I corpi portati a Teramo Parenti colti da malore

Non sapevano delle due morti, una donna sviene mentre l’elicottero atterra Gli amici sconvolti: «Con la scomparsa di Enrico perdiamo un maestro»

TERAMO. I parenti degli alpinisti si sono precipitati all’ospedale di Teramo appena saputo dell’incidente sul Brancastello. Per un lungo periodo le notizie sono state frammentarie e imprecise, per cui si pensava che ci fosse una sola vittima - di cui non si conoscevano le generalità - e un ferito.
L’arrivo al Mazzini di alcuni parenti di Enrico Faiani è coinciso con l’atterraggio dell’elicottero che trasportava la sua salma. I parenti, ancora inconsapevoli della tragedia che li aveva colpiti, si sono avvicinati ai soccorritori sull’elisuperficie e hanno scoperto l’amara verità. Una donna è svenuta, subito soccorsa da alcuni volontari, un’altra ha avuto un malore ed è stata portata al vicino pronto soccorso. Nel corso della giornata decine e decine di persone hanno affollato l’obitorio del Mazzini, anche se nessuno ha potuto pregare davanti alle salme.
«Con la scomparsa di Enrico il Cai di Castelli e noi associati perdiamo il nostro maestro di vita e di montagna», afferma Marino Di Claudio, presidente del Cai Castelli che Faiani aveva contribuito a fondare, e che conta un centinaio di iscritti e più di 250 con la sezione di Arsita, «la montagna era parte della sua vita ed Enrico era esperto, sempre attento, prudente e a noi ha insegnato tutto». Non è un caso se Faiani ha anche aperto una via alpinistica sul Camicia. «Anche Francesco era molto appassionato di montagna, «ricorda Manolo Pierannunzio del Cai di Arsita, «era molto presente in Val Fino, sempre gentile. Una persona davvero perbene».
Ad arrivare affranti alla camera mortuaria c’erano i parenti, gli amici, gli amanti della montagna, alcuni tecnici del Soccorso alpino colleghi di quelli che sono intervenuti sul luogo dell’incidente.
Sono stati due pilastri del Soccorso alpino teramano a gestire l’intervento, il capostazione di Teramo Gino Perini e il rifugista Arnaldo Di Crescenzo, oltre al personale dell’elisoccorso del 118 dell’Aquila.
«Il Vallone di San Pietro», spiega Perini, «è un cono valanghivo che in questo periodo si può affrontare con gli sci o con ramponi e piccozza, come stavano facendo i cinque alpinisti.
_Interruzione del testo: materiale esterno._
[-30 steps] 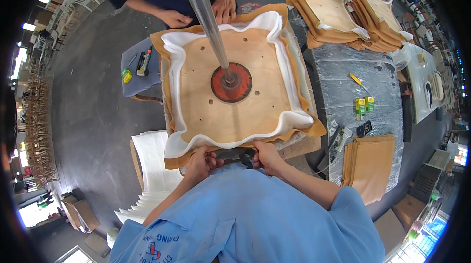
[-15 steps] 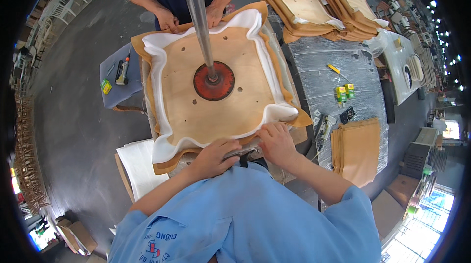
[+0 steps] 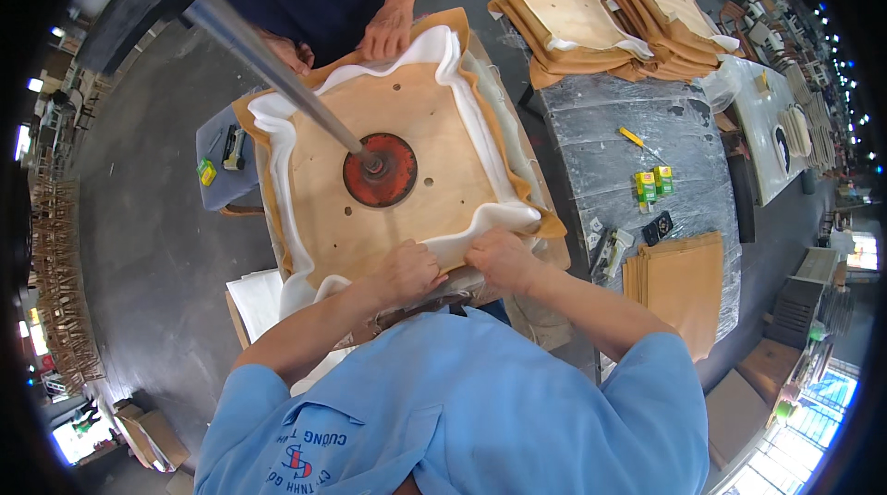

Non ha una rilevante difficoltà ma le condizioni meteo degli ultimi giorni hanno creato una situazione particolare. Due giorni prima c’erano 24 gradi a valle e in quota l’aria calda aveva sciolto la neve, poi si sono riabbassate le temperature e la scorsa notte, a quota 2.500 si è arrivati anche a -7°. Si è sostanzialmente creata un’enorme lastra di ghiaccio che ha aumento la difficoltà dell’ascesa in maniera esponenziale». I cinque quando è avvenuto l’incidente stavano affrontando la parte con maggior pendenza, un itinerario tecnico composto da un dedalo di canali, più o meno grandi, piuttosto impegnativi. (a.f.)